*EXERCISE REQUIREMENTS*.
All that should come back is the lines of the data below from the one containing "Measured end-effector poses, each" to the one containing "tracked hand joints", inclusive, exactly as they stand.

————

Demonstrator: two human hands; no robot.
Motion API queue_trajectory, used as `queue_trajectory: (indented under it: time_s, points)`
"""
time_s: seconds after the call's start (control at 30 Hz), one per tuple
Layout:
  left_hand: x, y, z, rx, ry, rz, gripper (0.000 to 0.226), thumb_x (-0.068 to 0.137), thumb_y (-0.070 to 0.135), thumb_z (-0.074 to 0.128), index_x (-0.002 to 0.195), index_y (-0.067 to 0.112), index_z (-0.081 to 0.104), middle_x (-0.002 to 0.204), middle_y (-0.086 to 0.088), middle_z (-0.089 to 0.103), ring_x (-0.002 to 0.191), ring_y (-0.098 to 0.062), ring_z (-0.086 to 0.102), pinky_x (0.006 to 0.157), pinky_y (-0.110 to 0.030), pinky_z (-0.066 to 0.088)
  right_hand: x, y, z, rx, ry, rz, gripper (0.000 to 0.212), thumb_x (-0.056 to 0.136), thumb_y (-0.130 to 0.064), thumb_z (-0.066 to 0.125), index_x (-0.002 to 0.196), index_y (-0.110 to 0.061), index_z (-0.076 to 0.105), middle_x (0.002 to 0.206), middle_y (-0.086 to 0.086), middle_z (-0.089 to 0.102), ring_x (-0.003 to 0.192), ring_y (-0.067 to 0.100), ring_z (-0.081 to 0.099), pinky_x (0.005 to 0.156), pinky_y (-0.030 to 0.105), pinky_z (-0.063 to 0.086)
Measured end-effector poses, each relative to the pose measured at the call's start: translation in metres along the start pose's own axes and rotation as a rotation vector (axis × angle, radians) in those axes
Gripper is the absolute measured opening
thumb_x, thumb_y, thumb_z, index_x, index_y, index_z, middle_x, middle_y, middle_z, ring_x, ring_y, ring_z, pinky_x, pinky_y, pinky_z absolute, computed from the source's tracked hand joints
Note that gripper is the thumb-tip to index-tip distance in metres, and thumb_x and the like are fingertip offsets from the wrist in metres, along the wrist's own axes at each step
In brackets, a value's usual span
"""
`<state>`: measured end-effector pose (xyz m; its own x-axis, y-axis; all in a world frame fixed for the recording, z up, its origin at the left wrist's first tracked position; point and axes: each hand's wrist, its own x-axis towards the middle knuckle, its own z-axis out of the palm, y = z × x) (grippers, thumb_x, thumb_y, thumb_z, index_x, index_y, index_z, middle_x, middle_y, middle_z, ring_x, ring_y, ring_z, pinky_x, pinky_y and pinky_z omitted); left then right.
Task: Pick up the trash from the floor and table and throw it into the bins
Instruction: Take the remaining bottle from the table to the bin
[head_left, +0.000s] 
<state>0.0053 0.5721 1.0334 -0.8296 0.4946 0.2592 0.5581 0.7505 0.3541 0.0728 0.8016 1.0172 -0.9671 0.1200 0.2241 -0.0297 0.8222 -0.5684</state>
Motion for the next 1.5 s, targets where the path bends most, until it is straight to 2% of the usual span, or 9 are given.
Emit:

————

*REPLY*.
Measured end-effector poses, each relative to the pose measured at the call's start: translation in metres along the start pose's own axes and rotation as a rotation vector (axis × angle, radians) in those axes
Gripper is the absolute measured opening
thumb_x, thumb_y, thumb_z, index_x, index_y, index_z, middle_x, middle_y, middle_z, ring_x, ring_y, ring_z, pinky_x, pinky_y, pinky_z absolute, computed from the source's tracked hand joints

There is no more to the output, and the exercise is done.